• Data segment:
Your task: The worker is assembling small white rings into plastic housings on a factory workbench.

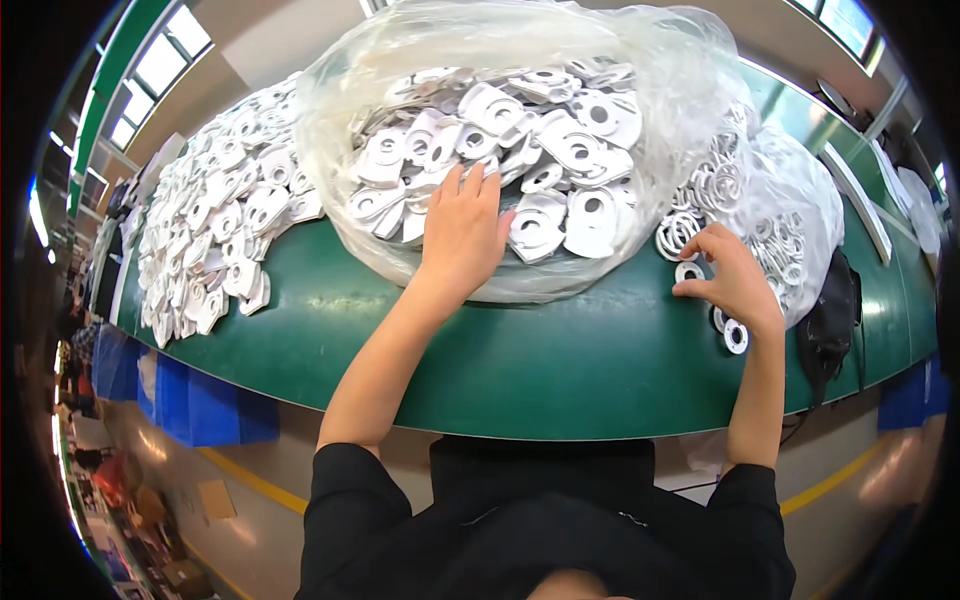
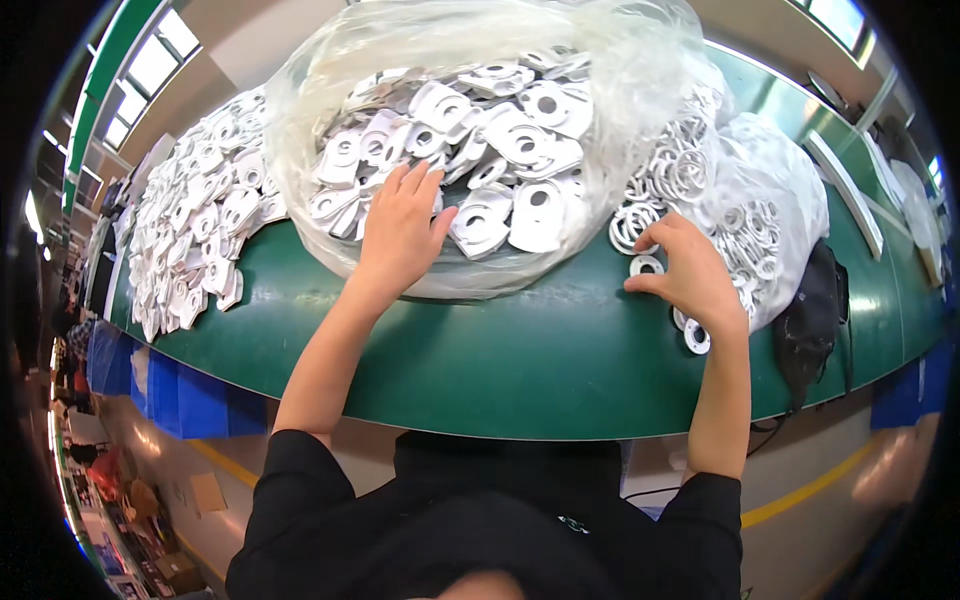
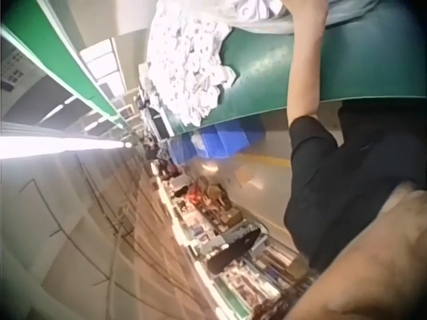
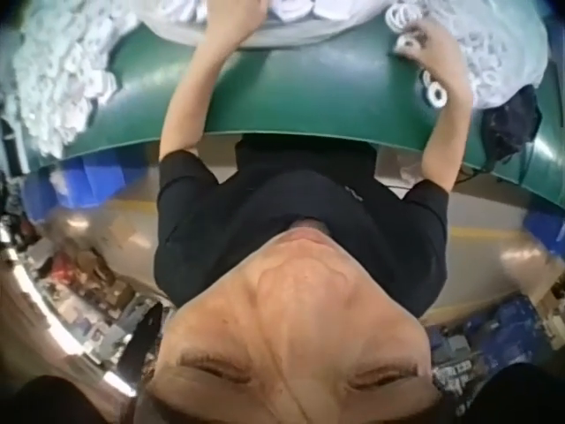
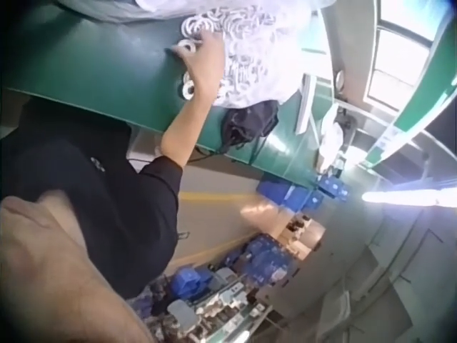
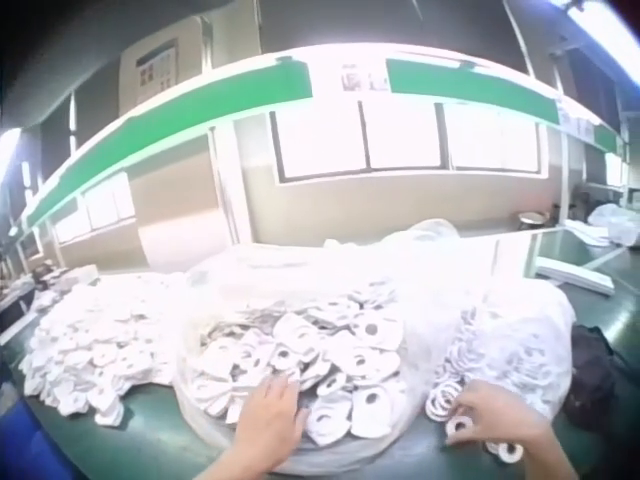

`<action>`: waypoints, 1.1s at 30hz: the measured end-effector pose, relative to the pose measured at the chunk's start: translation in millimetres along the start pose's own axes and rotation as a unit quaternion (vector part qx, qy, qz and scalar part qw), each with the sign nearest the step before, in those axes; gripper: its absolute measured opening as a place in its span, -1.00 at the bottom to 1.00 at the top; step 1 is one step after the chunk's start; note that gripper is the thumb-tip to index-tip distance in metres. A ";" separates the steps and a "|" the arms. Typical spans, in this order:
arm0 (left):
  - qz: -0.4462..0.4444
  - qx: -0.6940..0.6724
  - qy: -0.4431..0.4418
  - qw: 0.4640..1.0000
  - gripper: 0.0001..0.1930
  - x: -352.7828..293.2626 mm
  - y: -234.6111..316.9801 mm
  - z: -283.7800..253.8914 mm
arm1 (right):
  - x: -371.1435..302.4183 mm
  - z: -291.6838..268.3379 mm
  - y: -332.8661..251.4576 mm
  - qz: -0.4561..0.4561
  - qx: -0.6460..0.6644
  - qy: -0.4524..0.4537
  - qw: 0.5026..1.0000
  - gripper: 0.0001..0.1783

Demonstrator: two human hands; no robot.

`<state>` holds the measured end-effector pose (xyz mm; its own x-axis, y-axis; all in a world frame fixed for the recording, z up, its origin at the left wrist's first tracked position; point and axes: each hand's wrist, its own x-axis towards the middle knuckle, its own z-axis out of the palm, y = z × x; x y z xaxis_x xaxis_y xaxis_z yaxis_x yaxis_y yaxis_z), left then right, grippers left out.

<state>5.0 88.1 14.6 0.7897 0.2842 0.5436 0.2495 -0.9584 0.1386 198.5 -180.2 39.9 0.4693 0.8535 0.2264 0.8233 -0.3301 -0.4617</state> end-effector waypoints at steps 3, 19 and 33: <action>0.015 0.001 0.004 1.000 -0.60 -5.5 16.7 20.9 | -5.3 -5.2 11.3 0.026 -0.013 -0.038 0.999 -0.58; -0.093 -0.211 -0.075 0.970 -0.82 -10.3 36.1 -14.5 | 13.2 2.4 -20.7 -0.004 0.243 0.137 0.960 -0.53; -0.258 -0.915 -0.175 0.256 -0.55 -25.6 70.9 12.3 | 14.0 35.3 -26.2 -0.009 0.569 0.041 0.821 -0.49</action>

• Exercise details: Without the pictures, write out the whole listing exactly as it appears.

• Answer section:
Your task: The worker is assembling small white rings into plastic housings on a factory workbench.


`<action>`: waypoints, 1.1s at 30hz: the measured end-effector pose, relative to the pose measured at the chunk's start: translation in millimetres along the start pose's own axes and rotation as a unit quaternion (vector part qx, qy, qz and scalar part qw), each with the sign nearest the step before, in those axes; gripper: its absolute measured opening as a place in its span, -1.00 at the bottom to 1.00 at the top; step 1 is one step after the chunk's start; note that gripper is the thumb-tip to index-tip distance in metres. A ";" separates the steps and a "|" the arms. Typical spans, in this order:
arm0 (left):
  - qz: -0.4462..0.4444
  - qx: -0.6940..0.6724
  - qy: -0.4431..0.4418
  - qw: 0.4640..1.0000
  - gripper: 0.0001..0.1930
  - x: -352.7828..293.2626 mm
  - y: -234.6111..316.9801 mm
  - z: -283.7800..253.8914 mm
arm1 (right):
  - x: -371.1435..302.4183 mm
  - z: -291.6838..268.3379 mm
  - y: -332.8661..251.4576 mm
  - qz: -0.4561..0.4561
  - qx: -0.6460..0.6644
  - qy: -0.4524..0.4537
  - qw: 0.5026..1.0000
  - gripper: 0.0001..0.1783

Demonstrator: two human hands; no robot.

`<state>` holds the measured end-effector pose (xyz mm; its own x-axis, y-axis; all in a world frame fixed for the recording, z up, its origin at the left wrist's first tracked position; point and axes: each hand's wrist, its own x-axis towards the middle knuckle, its own z-axis out of the palm, y = z × x; x y z xaxis_x xaxis_y xaxis_z yaxis_x yaxis_y yaxis_z), left then right, grippers left out.

<state>5.0 88.1 14.6 0.7897 0.2842 0.5436 0.2495 -0.9584 0.1386 198.5 -180.2 39.9 0.4693 0.8535 0.2264 0.8233 -0.3301 -0.4617</state> end-effector waypoints at steps 3, 19 and 33: <action>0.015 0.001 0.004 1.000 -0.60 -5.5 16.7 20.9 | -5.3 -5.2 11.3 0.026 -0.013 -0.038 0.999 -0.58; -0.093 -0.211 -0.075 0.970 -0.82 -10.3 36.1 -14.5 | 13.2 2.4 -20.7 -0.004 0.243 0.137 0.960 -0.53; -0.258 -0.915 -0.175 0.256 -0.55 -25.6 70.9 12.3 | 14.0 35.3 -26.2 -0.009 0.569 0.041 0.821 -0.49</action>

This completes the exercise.